Understand and manage risks in complex systems using Systemic Accident Model

In recent years, numerous industries have undergone significant levels of complexity, including the aerospace, automotive, and energy sectors. The utilization of cutting-edge technologies, automation, and interconnected systems has led to an increased complexity of their respective systems. The generation of important data, also known as big data, has made it impossible to interconnect in real-time without the assistance of technology. 

Managing risks and ensuring safety has become more challenging than ever before, leading to a growing demand for innovative risk management methods to assist organizations in understanding and managing these complex systems.

It is crucial for any organization to manage risks as it enables them to anticipate and prepare for potential threats that could jeopardize their operations and objectives. In the absence of proper risk management, organizations are vulnerable to various risks that can result in financial losses, damage to reputation, legal liabilities, or even harm to individuals or the environment. But, before delving into the management of risks in complex systems, first let’s remind us of the big trends in risk management.

History of risk management models

Over the past century, the field of risk management has undergone a significant transformation, as the understanding of accidents and how they occur has evolved. 

• Sequential accident model (SAM): the early 20th century saw the emergence of the SAM, a linear approach of risks which focused on identifying and eliminating individual factors that contributed to accidents. For instance, if a worker falls off a ladder while painting, SAM would focus on improving the ladder and the worker's training to prevent future accidents.
• Epidemiological accident model (EAM): the mid-20th century saw the rise of the EAM, which focused on analyzing accidents in a broader context. EAM focused on the statistical analysis of accidents and the identification of common patterns, rather than individual events. For example, EAM could identify that many accidents occurred during a specific time of day or during specific tasks, which would inform policy changes to prevent future accidents.
• Systemic accident model (SAM): this model emerged in the 1990s, recognizing that accidents do not occur in isolation, but rather as a result of complex interactions between various elements of the system. This model acknowledges the inherent complexity of modern systems and aims to identify the systemic factors that contribute to accidents. For example, SAM could examine the various factors that led to a train derailment, such as human error, equipment failure, and communication breakdowns.
  
  
  

Emergence of Functional Resonance Analysis Method (FRAM)

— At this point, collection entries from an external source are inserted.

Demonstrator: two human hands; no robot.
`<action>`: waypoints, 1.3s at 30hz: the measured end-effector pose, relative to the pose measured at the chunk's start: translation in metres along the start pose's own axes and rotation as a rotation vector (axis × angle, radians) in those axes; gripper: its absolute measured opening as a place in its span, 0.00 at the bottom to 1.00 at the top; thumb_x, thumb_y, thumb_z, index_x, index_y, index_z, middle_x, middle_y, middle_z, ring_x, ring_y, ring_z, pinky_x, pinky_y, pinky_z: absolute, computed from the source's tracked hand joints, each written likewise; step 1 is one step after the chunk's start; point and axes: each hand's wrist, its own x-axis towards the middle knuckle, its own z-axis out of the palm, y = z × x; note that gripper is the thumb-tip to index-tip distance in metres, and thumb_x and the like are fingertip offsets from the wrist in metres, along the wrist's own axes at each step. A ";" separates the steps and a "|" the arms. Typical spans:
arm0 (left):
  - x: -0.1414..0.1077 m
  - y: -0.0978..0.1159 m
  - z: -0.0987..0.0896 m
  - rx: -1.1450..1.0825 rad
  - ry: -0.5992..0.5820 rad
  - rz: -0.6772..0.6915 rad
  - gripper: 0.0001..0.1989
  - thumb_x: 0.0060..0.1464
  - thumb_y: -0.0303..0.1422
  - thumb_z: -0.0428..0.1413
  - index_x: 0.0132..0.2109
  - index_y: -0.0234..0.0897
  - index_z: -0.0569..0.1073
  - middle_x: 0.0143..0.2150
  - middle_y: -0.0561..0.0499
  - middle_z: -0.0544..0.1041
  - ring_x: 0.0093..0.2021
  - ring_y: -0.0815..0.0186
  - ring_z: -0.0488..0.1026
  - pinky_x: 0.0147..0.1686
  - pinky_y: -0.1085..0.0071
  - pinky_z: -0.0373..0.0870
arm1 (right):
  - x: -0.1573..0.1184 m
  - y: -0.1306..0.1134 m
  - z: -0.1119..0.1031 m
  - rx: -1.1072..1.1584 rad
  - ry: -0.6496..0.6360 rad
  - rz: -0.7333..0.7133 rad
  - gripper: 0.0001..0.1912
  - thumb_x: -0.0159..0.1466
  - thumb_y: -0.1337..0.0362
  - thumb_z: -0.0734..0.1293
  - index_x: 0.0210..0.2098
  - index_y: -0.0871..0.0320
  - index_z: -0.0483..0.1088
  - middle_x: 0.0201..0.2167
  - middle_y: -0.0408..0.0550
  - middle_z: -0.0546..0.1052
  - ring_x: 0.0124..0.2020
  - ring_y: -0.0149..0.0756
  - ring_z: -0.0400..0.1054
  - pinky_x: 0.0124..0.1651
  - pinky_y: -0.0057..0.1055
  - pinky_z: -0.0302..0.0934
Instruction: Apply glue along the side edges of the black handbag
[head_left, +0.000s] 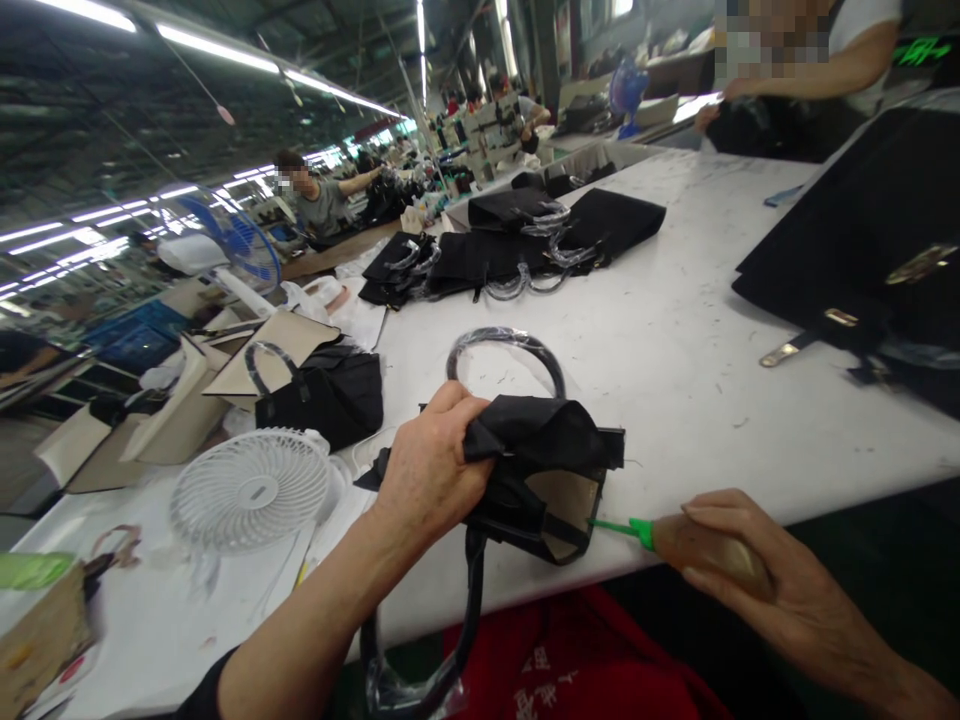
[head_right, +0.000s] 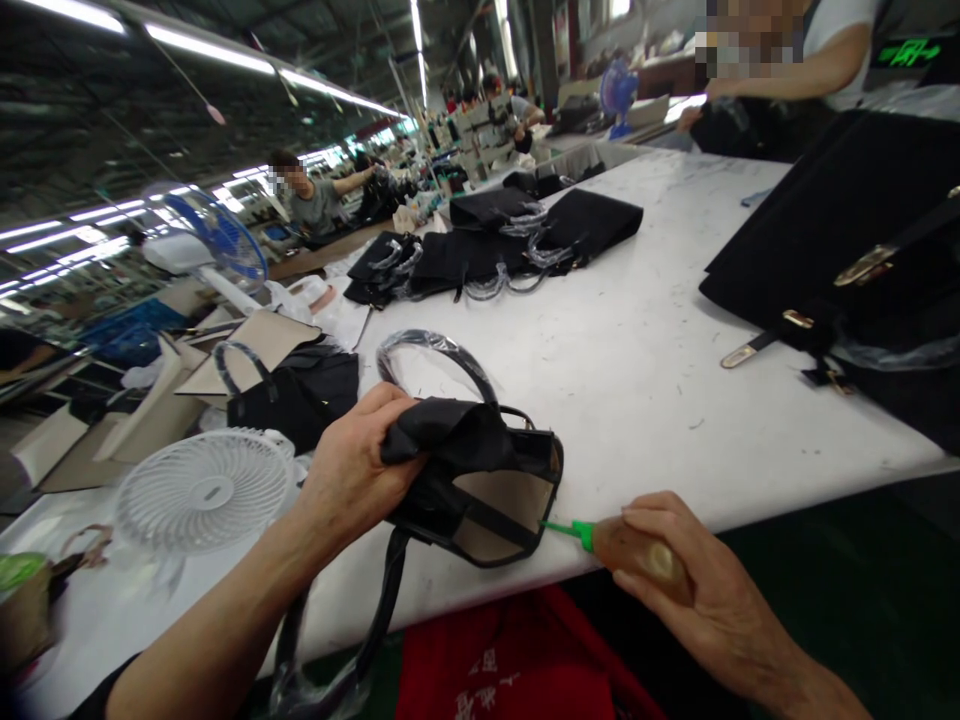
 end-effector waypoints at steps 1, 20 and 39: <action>-0.001 0.001 0.000 0.001 0.004 -0.003 0.07 0.52 0.26 0.55 0.38 0.39 0.74 0.37 0.53 0.69 0.36 0.66 0.71 0.35 0.72 0.66 | 0.000 -0.001 0.001 0.006 -0.042 -0.010 0.17 0.66 0.59 0.66 0.53 0.47 0.61 0.50 0.47 0.67 0.48 0.39 0.68 0.47 0.31 0.67; -0.048 0.003 -0.004 -0.075 -0.009 -0.089 0.03 0.55 0.30 0.55 0.37 0.40 0.74 0.38 0.53 0.71 0.36 0.67 0.72 0.35 0.72 0.66 | 0.001 -0.014 0.001 0.122 -0.087 0.197 0.15 0.65 0.55 0.67 0.49 0.48 0.62 0.43 0.42 0.72 0.41 0.38 0.70 0.40 0.29 0.67; -0.064 0.004 -0.001 -0.105 0.048 -0.024 0.07 0.51 0.23 0.57 0.36 0.39 0.73 0.36 0.56 0.70 0.34 0.71 0.71 0.32 0.76 0.64 | 0.000 -0.021 0.003 0.048 -0.045 0.160 0.14 0.66 0.55 0.66 0.49 0.48 0.62 0.42 0.42 0.71 0.39 0.35 0.70 0.38 0.27 0.67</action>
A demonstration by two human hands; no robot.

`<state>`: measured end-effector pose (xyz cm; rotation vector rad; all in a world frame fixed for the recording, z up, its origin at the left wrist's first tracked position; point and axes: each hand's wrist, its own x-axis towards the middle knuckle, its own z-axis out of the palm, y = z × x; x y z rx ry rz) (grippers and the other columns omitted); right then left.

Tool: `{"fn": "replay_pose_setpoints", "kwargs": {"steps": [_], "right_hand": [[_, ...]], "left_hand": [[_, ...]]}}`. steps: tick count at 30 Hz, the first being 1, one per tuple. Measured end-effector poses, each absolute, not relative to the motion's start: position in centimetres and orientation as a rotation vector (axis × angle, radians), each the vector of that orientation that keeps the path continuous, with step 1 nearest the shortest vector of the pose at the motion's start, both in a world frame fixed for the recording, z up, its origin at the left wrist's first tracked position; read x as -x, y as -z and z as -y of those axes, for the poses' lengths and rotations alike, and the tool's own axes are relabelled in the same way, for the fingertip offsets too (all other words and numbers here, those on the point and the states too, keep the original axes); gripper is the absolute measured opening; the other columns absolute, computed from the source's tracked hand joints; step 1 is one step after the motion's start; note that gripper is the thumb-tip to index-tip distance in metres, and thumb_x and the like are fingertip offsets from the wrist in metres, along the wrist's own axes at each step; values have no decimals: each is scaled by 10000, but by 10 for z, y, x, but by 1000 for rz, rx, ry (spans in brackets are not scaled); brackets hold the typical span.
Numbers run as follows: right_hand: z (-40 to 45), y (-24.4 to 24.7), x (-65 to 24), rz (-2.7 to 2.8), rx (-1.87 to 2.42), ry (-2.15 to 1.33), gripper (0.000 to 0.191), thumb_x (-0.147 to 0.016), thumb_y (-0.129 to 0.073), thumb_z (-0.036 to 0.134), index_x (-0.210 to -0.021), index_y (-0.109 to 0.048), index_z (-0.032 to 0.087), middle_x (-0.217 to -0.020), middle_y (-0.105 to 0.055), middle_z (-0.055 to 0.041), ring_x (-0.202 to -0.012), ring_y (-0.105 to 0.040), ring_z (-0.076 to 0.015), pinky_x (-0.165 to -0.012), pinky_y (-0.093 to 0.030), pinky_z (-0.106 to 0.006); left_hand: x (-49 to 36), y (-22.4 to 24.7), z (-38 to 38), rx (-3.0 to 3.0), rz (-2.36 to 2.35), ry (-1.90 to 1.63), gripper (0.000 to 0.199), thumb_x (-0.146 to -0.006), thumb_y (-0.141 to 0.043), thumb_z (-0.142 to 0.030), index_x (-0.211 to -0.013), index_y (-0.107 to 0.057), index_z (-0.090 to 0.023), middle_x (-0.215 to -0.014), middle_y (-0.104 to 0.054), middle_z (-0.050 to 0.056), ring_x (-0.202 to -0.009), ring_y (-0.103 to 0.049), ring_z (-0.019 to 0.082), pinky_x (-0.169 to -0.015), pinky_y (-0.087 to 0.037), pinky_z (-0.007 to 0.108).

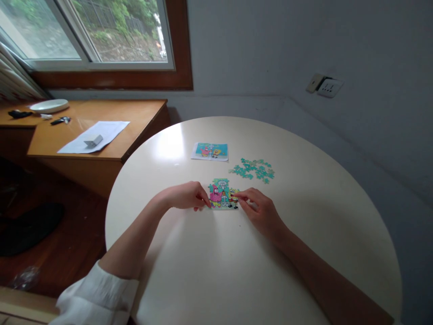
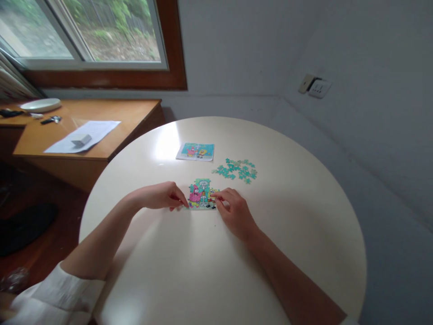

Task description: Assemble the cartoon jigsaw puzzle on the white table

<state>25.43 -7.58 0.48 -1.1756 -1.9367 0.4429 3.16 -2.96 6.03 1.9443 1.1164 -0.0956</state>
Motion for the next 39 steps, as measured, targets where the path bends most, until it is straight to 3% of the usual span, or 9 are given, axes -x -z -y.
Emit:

The evolution of risk management in complex systems has spurred the emergence of novel and sophisticated methods, notably the Functional Resonance Analysis Method (FRAM), a good example of SAM. An approach to risk management that recognizes the importance of understanding how complex systems operate in practice. It is a method for modeling non-trivial socio-technical systems, not to be confused with a risk assessment method or an accident analysis method. This avant-garde approach recognizes that incidents are rarely triggered by isolated variables, but rather arise from intricate interplays and dependencies amongst diverse components of a system. As such, FRAM departs from traditional risk management models that oversimplify the multifaceted and dynamic nature of modern systems, and instead provides a comprehensive and nuanced understanding of how complex systems operate in practice.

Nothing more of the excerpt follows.